DIVERSIFICATION, RELOCALISATION, CONSOLIDATION

Le soutien apporté par la Région à la création de cette nouvelle filière stratégique pourrait ainsi prendre différentes formes, assure ce dernier : « on peut aider les entreprises régionales qui sont déjà dans cette voie à se consolider. On peut rapatrier sous forme de relocalisation des productions réalisées à l’extérieur du territoire occitan. Et on peut aussi aider des entreprises positionnées sur d’autres marchés à réorienter leur production vers la fabrication d’équipements de santé individuelle. C’est déjà le cas dans le secteur aéronautique. Certaines entreprises de ce secteur pratiquent déjà cette diversification. Des entreprises de l’économie sociale et solidaire (ESS) font aussi cette démarche. D’autres encore, spécialisées dans la fabrication de matériaux composites, se réorientent dans la production de textiles, etc. »
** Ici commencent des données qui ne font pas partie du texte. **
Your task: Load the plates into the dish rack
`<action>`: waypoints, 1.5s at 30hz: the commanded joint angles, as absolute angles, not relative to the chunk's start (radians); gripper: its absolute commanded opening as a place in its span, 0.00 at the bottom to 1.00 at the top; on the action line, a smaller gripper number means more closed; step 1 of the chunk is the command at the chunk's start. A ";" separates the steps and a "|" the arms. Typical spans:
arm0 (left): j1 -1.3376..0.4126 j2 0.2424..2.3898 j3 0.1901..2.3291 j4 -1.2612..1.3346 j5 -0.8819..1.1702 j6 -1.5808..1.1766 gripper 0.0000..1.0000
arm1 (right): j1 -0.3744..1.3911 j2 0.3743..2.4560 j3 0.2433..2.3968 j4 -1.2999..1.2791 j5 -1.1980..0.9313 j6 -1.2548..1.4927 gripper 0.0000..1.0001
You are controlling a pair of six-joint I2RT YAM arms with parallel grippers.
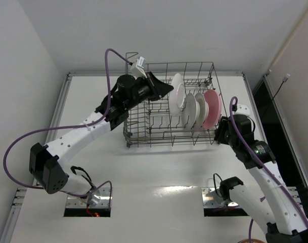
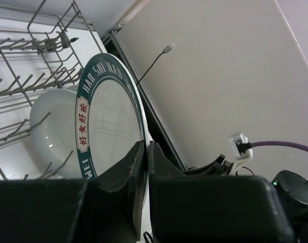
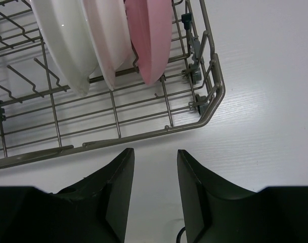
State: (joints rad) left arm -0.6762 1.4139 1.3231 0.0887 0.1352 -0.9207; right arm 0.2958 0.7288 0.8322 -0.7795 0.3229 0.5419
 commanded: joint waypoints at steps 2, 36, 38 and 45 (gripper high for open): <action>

Les premières livraisons de masques – destinés au grand public et aux professionnels en contact avec le grand public – ont eu lieu le 11 juin au profit du Conseil régional, tandis que les premières blouses sont attendues fin juillet. Alors que des fabricants de masques en région Auvergne Rhône-Alpes, ont récemment alerté l’opinion publique sur les difficultés qu’ils rencontraient désormais pour écouler leurs stocks, face à la concurrence des produits asiatiques, le directeur général d’Ad’Occ se veut rassurant. « Nous partageons cette inquiétude, puisque l’on parle aujourd’hui de surproduction de masques textiles en France. Cependant, elle concerne surtout les masques UNS2. Nous, nous travaillons sur des masques de niveau 1, dits UNS1, de très bonne qualité et très compétitifs. En outre ils présentent deux spécificités importantes. Ce sont d’une part des masques réutilisables que l’on peut laver et sécher normalement, alors que beaucoup de masques en tissu nécessitent d’être séchés dans un séchoir. Or tout le monde n’en dispose pas. D’autre part, les masques fabriqués à partir du tissu d’Adient sont en polyester carboné dont la durée de péremption est de sept ans. Cela signifie qu’ils sont stockables pendant longtemps. »

STOCKS STRATÉGIQUES

Ce dernier point est essentiel selon Nicolas Schaeffer : « on peut donc constituer des stocks stratégiques dans l’éventualité d’une nouvelle épidémie. Or, c’est bien ce qui a fait défaut dans la crise que nous traversons. C’est bien parce qu’il n’y avait plus de stocks nulle part que nous nous sommes retrouvés dans l’impossibilité de doter la population de masques. » Et puis cerise sur le gâteau, à la différence des masques chirurgicaux qui encombrent aujourd’hui les caniveaux, « ces masques en polyester sont 100 % recyclables », ajoute Nicolas Schaeffer. Les blouses qui seront produites seront elles aussi réutilisables, ce qui devrait nécessiter de la part des utilisateurs des changements d’habitude radicaux.

Six millions de masques devraient être produits d’ici la fin de l’année et quelque 400 000 blouses, qu’Occitanie Protect espère vendre non seulement aux collectivités mais bien à l’ensemble des professionnels en contact avec le public : commerçants, hôteliers, forces de l’Ordre, etc. « Nous sommes en pleine prospection », conclut Nicolas Schaeffer.